Cassandra Architecture
Cassandra Architecture
Understanding Cassandra's architecture is crucial for designing efficient applications and troubleshooting issues. This tutorial covers the key architectural components and concepts.
Overview
Cassandra is a distributed database designed to handle large amounts of data across many servers with no single point of failure.

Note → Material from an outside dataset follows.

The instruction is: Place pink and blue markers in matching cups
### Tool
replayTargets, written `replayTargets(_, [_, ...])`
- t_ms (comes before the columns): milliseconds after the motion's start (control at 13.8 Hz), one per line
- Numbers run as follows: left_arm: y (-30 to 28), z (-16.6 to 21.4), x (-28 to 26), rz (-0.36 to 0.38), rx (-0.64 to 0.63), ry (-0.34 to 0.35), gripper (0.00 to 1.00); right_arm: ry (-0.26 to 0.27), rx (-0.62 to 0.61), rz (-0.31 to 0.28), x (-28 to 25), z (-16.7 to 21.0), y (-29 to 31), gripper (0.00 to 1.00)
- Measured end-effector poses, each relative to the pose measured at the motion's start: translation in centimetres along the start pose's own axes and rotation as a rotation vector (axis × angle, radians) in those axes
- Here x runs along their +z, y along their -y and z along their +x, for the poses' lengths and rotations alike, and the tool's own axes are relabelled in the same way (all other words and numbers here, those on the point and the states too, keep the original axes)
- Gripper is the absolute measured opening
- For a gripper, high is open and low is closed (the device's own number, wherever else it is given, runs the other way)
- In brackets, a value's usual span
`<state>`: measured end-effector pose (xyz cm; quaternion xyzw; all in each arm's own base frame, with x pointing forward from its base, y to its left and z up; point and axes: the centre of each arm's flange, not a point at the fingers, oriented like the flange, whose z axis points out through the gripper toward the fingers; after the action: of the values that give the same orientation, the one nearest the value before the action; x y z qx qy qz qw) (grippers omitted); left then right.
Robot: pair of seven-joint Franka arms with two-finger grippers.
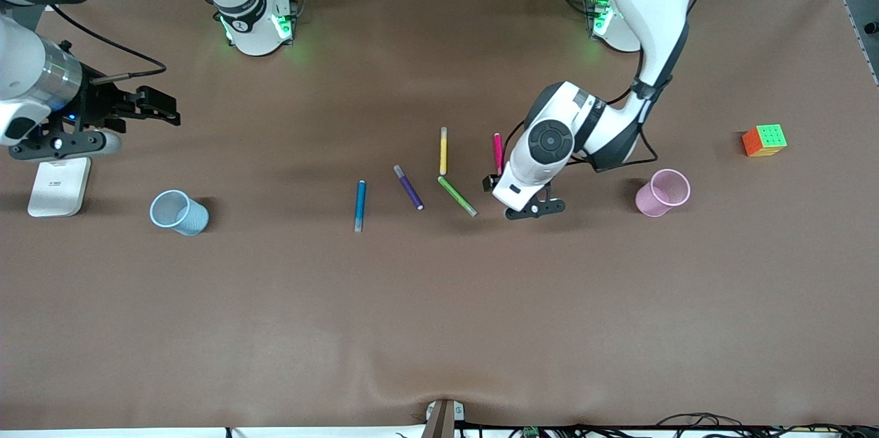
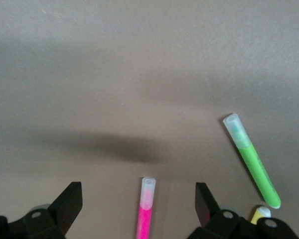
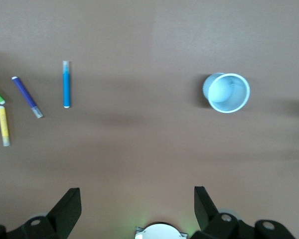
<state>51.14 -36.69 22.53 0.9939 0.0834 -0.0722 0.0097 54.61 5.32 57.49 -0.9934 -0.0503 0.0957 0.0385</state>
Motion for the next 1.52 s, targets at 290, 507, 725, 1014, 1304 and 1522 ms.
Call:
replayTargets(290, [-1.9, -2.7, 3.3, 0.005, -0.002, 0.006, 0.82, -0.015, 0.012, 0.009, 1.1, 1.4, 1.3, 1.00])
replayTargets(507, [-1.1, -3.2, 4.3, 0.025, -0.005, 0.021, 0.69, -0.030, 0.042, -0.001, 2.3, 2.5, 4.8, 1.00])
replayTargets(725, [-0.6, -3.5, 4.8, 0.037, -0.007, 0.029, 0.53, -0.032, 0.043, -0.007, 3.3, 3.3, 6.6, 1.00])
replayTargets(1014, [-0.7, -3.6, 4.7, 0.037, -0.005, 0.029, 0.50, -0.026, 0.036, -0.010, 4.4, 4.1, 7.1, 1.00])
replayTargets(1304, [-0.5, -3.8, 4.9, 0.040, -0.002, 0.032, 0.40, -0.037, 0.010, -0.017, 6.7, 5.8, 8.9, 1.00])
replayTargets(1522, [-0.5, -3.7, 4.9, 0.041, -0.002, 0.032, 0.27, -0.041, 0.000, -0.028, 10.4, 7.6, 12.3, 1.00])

Its architecture is based on two key technologies:
- Amazon Dynamo: Distributed systems techniques
- Google BigTable: Data model and storage engine
Key Architectural Principles
Peer-to-Peer Architecture
Unlike master-slave architectures, Cassandra uses a peer-to-peer distributed system where:
- All nodes are equal (no master/slave)
- Any node can handle any request
- Nodes communicate via gossip protocol
- No single point of failure
Data Distribution
Consistent Hashing
Cassandra uses consistent hashing to distribute data:
-- The partition key determines which node stores the data
CREATE TABLE users (
user_id UUID PRIMARY KEY, -- Partition key
username TEXT,
email TEXT
);
-- Data is distributed based on hash of partition key
-- hash(user_id) -> token -> node
Token Ring
- Each node is assigned token ranges
- Data is placed on nodes based on partition key hash
- Virtual nodes (vnodes) improve distribution
Replication
Replication Strategy
-- SimpleStrategy for single datacenter
CREATE KEYSPACE single_dc
WITH REPLICATION = {
'class': 'SimpleStrategy',
'replication_factor': 3
};
-- NetworkTopologyStrategy for multiple datacenters
CREATE KEYSPACE multi_dc
WITH REPLICATION = {
'class': 'NetworkTopologyStrategy',
'dc1': 3,
'dc2': 2
};
Replication Process
- Coordinator node receives write request
- Calculates which nodes should store replicas
- Sends write to all replica nodes in parallel
- Waits for acknowledgments based on consistency level
Core Components
Node
A single Cassandra instance running on a server:
Node Components:
├── Commit Log (durability)
├── Memtables (in-memory data)
├── SSTables (on-disk data)
├── Cache (row and key cache)
├── Compaction (SSTable maintenance)
└── Gossip (cluster communication)
Cluster
Collection of nodes that contain your data:
Cluster
├── Datacenter 1
│ ├── Rack 1
│ │ ├── Node 1
│ │ └── Node 2
│ └── Rack 2
│ ├── Node 3
│ └── Node 4
└── Datacenter 2
└── ...
Datacenter
Logical grouping of nodes, typically by:
- Geographic location
- Cloud availability zone
- Workload separation
Rack
Logical grouping within a datacenter:
- Represents failure domain
- Cassandra ensures replicas span racks
- Can map to physical racks or cloud AZs
Write Path
Write Process
- Commit Log: Write is first recorded for durability
- Memtable: Data written to in-memory structure
- Acknowledgment: Based on consistency level
- Flush: Memtable flushed to SSTable when full
Client Write Request
↓
Coordinator Node
↓
Commit Log (durability)
↓
Memtable (memory)
↓
[Eventually]
↓
SSTable (disk)
Consistency Levels for Writes
-- Write with consistency level
INSERT INTO users (user_id, username)
VALUES (uuid(), 'john_doe')
USING CONSISTENCY QUORUM;
Common write consistency levels:
- ANY: At least one node (including hinted handoff)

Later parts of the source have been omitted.